§ **Required work**
Repeat verbatim, and only, the lines of the data below, beginning at the line that contains "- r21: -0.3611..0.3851" and stopping after the line that contains "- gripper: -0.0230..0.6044".

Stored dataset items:
+ + +
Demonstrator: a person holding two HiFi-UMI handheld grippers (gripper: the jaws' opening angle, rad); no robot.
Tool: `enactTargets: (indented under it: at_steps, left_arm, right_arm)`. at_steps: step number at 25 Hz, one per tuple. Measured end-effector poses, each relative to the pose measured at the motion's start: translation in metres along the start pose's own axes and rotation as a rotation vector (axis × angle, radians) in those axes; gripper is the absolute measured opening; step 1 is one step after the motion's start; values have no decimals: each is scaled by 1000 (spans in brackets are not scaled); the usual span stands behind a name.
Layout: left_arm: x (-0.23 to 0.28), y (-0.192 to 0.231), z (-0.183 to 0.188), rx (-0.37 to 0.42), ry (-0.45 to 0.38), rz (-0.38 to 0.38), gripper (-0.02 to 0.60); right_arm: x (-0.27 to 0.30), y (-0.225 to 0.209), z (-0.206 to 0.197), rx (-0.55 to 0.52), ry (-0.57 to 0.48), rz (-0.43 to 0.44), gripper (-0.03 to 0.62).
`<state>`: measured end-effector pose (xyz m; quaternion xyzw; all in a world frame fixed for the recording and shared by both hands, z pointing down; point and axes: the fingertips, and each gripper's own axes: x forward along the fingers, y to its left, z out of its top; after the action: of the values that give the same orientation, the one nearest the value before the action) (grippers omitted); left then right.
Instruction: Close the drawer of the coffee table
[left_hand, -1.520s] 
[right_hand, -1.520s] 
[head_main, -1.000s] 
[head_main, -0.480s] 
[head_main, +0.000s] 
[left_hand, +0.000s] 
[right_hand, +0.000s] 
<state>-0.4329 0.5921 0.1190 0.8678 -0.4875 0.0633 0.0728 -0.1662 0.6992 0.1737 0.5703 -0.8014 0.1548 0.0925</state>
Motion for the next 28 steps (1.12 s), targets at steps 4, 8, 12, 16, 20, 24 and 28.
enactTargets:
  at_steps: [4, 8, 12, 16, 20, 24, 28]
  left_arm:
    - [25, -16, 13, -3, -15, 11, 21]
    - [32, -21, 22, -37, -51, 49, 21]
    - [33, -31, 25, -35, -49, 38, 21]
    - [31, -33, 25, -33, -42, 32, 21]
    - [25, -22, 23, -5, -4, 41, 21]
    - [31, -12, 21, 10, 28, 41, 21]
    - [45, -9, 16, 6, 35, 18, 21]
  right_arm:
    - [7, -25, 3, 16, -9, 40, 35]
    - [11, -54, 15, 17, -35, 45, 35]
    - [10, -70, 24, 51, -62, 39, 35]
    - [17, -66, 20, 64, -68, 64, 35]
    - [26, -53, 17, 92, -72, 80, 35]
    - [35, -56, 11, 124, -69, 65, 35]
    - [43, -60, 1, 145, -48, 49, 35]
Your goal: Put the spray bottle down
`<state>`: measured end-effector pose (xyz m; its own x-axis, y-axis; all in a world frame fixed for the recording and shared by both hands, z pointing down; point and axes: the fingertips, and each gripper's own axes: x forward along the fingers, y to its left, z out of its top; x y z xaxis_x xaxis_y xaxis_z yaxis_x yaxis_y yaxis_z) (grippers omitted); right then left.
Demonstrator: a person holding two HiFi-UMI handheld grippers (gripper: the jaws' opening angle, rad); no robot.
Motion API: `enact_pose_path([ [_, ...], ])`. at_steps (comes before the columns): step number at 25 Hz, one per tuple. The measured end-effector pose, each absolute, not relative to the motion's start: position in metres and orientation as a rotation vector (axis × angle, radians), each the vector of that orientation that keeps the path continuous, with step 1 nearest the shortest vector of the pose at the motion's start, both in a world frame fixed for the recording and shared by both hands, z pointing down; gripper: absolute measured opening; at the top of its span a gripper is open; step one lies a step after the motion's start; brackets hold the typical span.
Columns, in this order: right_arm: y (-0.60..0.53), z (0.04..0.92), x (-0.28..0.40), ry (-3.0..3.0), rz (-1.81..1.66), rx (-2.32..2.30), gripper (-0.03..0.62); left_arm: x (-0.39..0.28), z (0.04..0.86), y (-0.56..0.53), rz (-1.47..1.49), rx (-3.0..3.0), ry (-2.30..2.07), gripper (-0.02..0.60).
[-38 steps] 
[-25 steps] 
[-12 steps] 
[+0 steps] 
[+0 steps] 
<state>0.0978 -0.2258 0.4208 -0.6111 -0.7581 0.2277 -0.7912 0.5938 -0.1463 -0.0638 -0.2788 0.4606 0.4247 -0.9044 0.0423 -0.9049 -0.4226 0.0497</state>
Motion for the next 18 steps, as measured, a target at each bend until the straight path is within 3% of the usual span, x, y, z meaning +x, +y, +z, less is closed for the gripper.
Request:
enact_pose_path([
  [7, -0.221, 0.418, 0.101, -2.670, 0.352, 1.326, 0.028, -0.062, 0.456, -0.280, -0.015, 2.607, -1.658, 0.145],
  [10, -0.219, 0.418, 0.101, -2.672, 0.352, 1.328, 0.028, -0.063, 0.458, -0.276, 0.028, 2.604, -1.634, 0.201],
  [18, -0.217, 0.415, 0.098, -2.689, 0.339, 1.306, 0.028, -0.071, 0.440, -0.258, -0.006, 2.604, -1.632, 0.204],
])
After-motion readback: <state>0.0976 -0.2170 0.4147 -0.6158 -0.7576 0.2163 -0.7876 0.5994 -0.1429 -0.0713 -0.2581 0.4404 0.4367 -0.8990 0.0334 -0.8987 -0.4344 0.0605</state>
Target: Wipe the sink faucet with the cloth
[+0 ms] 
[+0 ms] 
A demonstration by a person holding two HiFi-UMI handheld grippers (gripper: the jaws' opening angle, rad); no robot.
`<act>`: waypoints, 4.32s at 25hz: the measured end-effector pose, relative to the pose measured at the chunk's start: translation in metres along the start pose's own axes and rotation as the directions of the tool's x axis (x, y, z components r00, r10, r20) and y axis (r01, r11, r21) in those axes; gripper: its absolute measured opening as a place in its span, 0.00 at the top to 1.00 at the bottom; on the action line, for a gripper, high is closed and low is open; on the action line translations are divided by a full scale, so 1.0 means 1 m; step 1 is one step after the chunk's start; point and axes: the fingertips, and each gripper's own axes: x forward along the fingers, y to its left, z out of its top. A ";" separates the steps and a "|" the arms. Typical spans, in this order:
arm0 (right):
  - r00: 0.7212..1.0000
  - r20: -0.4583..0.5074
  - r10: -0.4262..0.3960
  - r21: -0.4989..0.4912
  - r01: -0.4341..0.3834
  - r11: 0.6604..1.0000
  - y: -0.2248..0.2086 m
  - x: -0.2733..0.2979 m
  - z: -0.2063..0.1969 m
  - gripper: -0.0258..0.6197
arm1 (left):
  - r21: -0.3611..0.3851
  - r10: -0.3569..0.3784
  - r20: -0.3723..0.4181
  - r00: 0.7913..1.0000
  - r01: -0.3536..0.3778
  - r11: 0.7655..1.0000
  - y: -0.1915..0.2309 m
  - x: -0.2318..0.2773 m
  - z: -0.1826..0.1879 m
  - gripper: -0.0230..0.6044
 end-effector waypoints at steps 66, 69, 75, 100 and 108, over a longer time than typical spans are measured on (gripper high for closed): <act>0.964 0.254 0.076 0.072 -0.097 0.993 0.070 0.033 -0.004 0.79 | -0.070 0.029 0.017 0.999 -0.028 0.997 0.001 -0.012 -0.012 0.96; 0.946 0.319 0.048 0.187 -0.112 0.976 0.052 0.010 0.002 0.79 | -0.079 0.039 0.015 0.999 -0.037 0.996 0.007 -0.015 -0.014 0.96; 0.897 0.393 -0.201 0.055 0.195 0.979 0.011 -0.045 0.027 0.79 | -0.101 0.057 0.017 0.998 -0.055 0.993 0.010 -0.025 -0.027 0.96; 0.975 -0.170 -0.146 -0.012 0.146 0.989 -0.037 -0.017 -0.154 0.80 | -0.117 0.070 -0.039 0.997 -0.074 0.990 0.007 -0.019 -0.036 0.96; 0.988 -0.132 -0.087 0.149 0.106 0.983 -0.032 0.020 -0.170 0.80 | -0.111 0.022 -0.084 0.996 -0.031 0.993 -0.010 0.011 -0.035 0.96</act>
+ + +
§ **Written solution**
  - r21: -0.3611..0.3851
  - r10: -0.3569..0.3784
  - r20: -0.3723..0.4181
  - r00: 0.7913..1.0000
  - r01: -0.3536..0.3778
  - r11: 0.7655..1.0000
  - y: -0.1915..0.2309 m
  - x: -0.2318..0.2773 m
  - z: -0.1826..0.1879 m
  - gripper: -0.0230..0.6044

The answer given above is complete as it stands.